More than 4,000 people have fled Baghuz since the SDF resumed its final assault on IS just over a week ago, and previous estimates by both the SDF and the U.S.-led coalition have been way off.

SDF officials initially estimated about 1,000 civilians and 300 fighters were holed up in Baghuz shortly after the operation to liberate Baghuz got under way last month. But since then, more than 30,000 civilians, including thousands of IS fighters, have surrendered.

This past Sunday, SDF spokesman Kino Gabriel said more than 5,000 IS fighters had surrendered over the past month, while another 1,300 had been killed in the fighting.

Hundreds more were captured as part of SDF operations, he said.

But at the time, SDF officials also estimated as many as another 5,000 people might still be hiding in Baghuz.

"We have been consistently wrong, as have our SDF partners, on how big this is," a senior U.S. defense official said earlier this month.

U.S. defense officials say one reason for the vast underestimation of the number of people and fighters may be due to Islamic State's extensive use of caves and tunnels, which have made it difficult to see just how many people remained entrenched in the ever-shrinking sliver of land.

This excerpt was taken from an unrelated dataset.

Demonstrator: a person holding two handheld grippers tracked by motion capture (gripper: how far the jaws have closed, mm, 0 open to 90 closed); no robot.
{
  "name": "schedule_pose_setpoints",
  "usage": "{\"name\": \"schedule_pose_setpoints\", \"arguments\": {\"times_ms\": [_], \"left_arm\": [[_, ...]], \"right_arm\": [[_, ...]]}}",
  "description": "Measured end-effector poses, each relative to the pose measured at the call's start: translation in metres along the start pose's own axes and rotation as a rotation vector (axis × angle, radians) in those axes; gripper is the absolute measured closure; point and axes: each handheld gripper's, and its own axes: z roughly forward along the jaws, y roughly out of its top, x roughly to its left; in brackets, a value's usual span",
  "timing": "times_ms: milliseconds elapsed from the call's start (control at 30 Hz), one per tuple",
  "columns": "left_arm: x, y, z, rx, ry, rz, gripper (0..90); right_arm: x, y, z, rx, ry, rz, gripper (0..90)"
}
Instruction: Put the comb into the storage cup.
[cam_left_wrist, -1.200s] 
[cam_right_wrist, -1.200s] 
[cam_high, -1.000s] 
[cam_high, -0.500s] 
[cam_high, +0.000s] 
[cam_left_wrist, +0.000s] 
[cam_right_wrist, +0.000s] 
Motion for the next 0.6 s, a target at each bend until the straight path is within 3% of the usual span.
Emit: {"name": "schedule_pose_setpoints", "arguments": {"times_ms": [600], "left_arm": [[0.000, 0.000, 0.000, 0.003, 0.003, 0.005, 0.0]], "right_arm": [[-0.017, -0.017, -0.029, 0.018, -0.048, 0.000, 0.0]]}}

Various U.S. and SDF officials have described the cave and tunnel system under Baghuz as complex, with some initial intelligence suggesting the tunnels ran for more than two kilometers, capable of hiding an unknown number of fighters.

FILE - A fighter walks through a tunnel made by Islamic State fighters, Oct. 18, 2016.
FILE - A fighter walks through a tunnel made by Islamic State fighters, Oct. 18, 2016.

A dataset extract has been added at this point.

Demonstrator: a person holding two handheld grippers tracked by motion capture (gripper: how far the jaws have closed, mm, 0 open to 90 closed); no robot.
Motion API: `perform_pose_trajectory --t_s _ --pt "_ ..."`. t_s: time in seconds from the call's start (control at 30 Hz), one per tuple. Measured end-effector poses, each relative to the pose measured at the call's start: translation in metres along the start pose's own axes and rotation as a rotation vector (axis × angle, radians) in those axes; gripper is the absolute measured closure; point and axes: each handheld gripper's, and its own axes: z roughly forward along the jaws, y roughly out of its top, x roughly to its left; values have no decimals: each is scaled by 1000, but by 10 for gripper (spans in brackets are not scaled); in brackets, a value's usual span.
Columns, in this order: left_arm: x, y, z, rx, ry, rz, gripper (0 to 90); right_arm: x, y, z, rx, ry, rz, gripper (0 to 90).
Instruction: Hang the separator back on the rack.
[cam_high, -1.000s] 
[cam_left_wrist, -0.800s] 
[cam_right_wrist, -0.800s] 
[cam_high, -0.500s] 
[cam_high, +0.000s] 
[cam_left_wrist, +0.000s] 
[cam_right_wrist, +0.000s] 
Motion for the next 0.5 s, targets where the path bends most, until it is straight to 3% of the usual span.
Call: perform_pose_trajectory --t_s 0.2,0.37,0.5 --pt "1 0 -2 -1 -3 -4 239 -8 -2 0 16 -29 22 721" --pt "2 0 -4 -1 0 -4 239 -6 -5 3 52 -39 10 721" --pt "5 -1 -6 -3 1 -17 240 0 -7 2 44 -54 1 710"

Officials also expected the tunnel system would be rigged, full of traps and explosives designed to slow down any attempt to clear out IS fighters while at the same time inflicting heavy casualties.

But so far, SDF officials have not said what remains of the tunnel system or how long it may take to clear it of IS resistance.

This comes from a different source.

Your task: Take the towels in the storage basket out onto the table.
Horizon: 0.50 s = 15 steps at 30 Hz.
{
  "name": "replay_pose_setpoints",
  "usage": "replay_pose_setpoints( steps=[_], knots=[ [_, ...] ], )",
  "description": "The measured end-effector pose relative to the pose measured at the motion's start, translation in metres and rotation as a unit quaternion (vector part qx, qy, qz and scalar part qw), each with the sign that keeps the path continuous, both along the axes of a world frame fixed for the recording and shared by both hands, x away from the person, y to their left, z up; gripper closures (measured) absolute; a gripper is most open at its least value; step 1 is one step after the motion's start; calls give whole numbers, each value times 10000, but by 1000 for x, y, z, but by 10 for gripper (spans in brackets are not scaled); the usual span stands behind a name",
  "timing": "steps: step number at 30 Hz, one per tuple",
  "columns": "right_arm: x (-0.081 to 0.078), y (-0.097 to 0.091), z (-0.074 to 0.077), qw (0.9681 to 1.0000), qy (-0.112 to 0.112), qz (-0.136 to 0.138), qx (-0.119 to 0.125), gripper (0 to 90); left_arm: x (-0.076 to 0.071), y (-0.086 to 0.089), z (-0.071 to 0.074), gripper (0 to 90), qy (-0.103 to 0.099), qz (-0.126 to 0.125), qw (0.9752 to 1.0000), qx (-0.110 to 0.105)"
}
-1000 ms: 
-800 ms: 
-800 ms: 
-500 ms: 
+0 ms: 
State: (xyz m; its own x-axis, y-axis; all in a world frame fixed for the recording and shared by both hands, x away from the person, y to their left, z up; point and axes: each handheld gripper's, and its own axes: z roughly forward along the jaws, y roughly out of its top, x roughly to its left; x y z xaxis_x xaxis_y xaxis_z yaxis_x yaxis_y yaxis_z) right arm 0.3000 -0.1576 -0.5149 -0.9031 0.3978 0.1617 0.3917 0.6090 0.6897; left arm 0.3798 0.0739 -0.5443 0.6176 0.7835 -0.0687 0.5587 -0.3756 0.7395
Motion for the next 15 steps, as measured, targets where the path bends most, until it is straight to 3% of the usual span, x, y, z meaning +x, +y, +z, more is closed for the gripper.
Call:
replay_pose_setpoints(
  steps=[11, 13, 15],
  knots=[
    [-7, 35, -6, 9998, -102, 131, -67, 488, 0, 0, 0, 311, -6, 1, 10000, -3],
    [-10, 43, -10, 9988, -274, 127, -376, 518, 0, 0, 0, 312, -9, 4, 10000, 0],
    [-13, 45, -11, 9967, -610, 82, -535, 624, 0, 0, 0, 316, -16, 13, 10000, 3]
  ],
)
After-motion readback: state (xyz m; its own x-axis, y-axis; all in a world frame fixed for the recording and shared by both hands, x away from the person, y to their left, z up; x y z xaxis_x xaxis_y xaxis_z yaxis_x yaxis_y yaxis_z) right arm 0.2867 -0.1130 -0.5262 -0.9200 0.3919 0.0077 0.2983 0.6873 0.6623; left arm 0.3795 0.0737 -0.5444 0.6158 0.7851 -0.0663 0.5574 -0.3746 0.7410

Earlier this month, the commander of U.S. forces in the Middle East, Gen. Joseph Votel, warned the slow, drawn out fall of Baghuz, including the periodic surrender of thousands of civilians, was part of a "calculated decision" by IS to allow the group to complete its transition to a clandestine insurgency.

Despite losing administrative control over almost all the land it once held in Syria and Iraq, U.S. defense officials caution IS still has "tens of thousands" of fighters working either as part of sleeper cells or as part of an active, clandestine insurgency.

Additionally, senior officials said most of the group's senior leadership, including its self-declared caliph, Abu Bakr al-Baghdadi, remain at large.

FILE - This image made from video posted on a militant website July 5, 2014, purports to show the leader of the Islamic State group, Abu Bakr al-Baghdadi, delivering a sermon at a mosque in Iraq.
FILE - This image made from video posted on a militant website July 5, 2014, purports to show the leader of the Islamic State group, Abu Bakr al-Baghdadi, delivering a sermon at a mosque in Iraq.

On Monday, IS spokesman Abu Hassan al-Muhajir released a new audio message online, vowing the liberation of Baghuz by the coalition would not signal the end of the terror group.

"Here is America declaring a false victory that has no bearing on reality," he said, according to a translation by SITE Intelligence.

Former U.S. counterterrorism and intelligence officials said Tuesday that while IS's self-declared caliphate would soon face an ultimate defeat, the terror group will live on, as will its dangerous legacy.

"The idea of a caliphate existing in the here and now, in 2017, 2018, 2019 — that genie is out of the bottle," Matthew Levitt, a former FBI counterterrorism analyst, said Tuesday during a panel on extremism in Washington.

"It's more authentic because it's real," he said. "It's not something in history that you read about in a book."

Juan Zarate, who served former U.S. President George W. Bush as a deputy national security adviser, added that the collapse of the caliphate is also unlikely to dishearten IS supporters.

"They will rationalize the loss. They will rationalize it in part because they have a very long-term vision of their own movement in history," he said. "They will see this as just one chapter."